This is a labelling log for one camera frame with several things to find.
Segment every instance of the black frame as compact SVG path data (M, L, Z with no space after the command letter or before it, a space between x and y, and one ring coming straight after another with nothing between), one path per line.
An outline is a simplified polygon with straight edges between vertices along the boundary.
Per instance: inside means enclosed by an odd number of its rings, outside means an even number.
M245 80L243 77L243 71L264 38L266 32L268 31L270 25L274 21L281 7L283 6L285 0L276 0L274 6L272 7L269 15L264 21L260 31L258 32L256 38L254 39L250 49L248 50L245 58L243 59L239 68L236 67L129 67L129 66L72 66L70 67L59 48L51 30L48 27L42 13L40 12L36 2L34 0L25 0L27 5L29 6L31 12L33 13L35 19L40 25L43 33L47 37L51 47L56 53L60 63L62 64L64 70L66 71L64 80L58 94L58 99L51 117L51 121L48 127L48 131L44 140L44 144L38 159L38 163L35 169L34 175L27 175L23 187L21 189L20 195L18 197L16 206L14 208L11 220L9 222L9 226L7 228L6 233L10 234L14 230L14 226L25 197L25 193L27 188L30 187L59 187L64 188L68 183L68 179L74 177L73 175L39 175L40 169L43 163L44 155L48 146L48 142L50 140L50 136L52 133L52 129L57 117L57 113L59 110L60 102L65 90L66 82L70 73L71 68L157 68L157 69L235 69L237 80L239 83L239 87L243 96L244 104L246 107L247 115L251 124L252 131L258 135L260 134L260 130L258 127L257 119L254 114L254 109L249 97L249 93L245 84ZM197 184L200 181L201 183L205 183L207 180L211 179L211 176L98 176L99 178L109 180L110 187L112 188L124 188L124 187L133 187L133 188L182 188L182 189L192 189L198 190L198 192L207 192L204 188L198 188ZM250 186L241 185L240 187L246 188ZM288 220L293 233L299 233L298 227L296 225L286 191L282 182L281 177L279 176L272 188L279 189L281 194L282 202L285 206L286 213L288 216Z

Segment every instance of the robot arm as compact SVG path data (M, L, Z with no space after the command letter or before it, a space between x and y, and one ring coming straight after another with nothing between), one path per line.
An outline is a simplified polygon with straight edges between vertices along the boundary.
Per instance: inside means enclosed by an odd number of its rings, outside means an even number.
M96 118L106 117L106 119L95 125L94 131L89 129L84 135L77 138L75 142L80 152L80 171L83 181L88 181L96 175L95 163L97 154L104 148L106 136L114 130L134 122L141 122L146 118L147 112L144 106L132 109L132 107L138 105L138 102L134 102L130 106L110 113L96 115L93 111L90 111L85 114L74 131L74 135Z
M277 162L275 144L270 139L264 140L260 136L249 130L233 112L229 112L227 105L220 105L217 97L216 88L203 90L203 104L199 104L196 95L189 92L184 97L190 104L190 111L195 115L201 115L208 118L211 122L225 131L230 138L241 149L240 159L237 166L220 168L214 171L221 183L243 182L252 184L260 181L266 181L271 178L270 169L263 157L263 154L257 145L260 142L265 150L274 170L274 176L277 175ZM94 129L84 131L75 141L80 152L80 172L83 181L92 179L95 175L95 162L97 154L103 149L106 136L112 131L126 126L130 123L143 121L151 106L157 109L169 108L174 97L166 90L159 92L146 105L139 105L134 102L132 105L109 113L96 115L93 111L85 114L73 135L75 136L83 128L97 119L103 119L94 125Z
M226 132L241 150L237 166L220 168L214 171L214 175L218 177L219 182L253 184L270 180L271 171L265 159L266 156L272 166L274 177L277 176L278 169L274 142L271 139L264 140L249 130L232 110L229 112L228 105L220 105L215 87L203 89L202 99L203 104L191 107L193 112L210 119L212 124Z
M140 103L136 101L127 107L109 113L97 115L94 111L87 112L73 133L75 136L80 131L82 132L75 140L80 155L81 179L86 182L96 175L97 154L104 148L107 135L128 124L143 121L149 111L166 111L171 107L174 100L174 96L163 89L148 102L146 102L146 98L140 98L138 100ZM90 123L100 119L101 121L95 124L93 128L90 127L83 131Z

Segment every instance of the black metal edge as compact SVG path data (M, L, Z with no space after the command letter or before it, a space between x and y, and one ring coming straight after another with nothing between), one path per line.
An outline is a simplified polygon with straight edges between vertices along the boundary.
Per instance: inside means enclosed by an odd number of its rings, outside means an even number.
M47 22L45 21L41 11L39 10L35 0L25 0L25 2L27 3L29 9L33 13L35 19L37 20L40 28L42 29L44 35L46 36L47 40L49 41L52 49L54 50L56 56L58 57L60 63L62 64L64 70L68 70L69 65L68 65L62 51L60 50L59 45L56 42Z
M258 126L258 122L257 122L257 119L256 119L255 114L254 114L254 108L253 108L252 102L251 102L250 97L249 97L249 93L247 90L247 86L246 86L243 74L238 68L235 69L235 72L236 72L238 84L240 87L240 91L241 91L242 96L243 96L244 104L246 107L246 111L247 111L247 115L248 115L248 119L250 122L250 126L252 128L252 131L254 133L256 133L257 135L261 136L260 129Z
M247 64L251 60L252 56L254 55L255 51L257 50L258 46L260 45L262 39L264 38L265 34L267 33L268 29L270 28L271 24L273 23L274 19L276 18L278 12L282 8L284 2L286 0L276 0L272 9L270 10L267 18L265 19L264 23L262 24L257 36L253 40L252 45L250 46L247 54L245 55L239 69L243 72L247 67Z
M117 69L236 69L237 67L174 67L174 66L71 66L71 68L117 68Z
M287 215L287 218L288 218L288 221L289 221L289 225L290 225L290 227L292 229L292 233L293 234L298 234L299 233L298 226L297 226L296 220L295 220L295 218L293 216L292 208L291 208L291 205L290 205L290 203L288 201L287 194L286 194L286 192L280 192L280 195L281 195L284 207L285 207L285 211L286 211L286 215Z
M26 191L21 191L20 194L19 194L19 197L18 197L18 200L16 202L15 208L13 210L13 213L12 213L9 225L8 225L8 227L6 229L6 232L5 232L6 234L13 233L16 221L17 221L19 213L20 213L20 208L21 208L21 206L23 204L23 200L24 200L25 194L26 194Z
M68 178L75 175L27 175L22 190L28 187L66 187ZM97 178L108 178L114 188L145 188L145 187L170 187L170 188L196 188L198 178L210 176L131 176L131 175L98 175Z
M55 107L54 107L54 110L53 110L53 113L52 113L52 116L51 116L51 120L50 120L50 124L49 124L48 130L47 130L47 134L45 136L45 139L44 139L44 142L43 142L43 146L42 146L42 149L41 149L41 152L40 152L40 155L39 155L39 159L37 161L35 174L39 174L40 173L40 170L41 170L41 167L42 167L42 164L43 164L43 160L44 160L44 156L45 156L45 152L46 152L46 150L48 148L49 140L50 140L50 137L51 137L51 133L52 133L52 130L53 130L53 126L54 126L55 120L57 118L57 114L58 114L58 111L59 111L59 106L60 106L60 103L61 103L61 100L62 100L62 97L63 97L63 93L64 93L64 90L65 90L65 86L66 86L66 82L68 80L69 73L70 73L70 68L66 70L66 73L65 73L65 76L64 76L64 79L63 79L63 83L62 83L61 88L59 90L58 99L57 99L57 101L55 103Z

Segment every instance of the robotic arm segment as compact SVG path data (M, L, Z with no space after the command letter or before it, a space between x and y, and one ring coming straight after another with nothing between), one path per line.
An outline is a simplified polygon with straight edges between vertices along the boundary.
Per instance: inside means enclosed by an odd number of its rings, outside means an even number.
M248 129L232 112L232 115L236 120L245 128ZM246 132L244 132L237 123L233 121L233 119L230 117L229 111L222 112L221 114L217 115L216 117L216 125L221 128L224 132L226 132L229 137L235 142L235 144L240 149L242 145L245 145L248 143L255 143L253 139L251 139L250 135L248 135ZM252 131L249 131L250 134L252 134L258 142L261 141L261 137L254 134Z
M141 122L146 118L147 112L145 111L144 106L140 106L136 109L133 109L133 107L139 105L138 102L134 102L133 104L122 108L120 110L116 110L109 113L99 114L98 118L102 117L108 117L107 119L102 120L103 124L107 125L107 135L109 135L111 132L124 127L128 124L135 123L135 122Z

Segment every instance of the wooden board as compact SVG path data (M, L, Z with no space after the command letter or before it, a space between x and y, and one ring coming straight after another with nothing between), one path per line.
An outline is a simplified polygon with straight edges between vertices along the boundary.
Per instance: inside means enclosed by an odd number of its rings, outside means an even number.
————————
Brief:
Gather all lines with the string "frame" from the data.

Solution to the problem:
This is a labelling log for one camera frame with several things to find.
Segment every instance of the black frame as compact SVG path data (M, L, Z with no space after the command letter or before it, a space between x and y, and one ring coming straight after another with nothing between), one path per line.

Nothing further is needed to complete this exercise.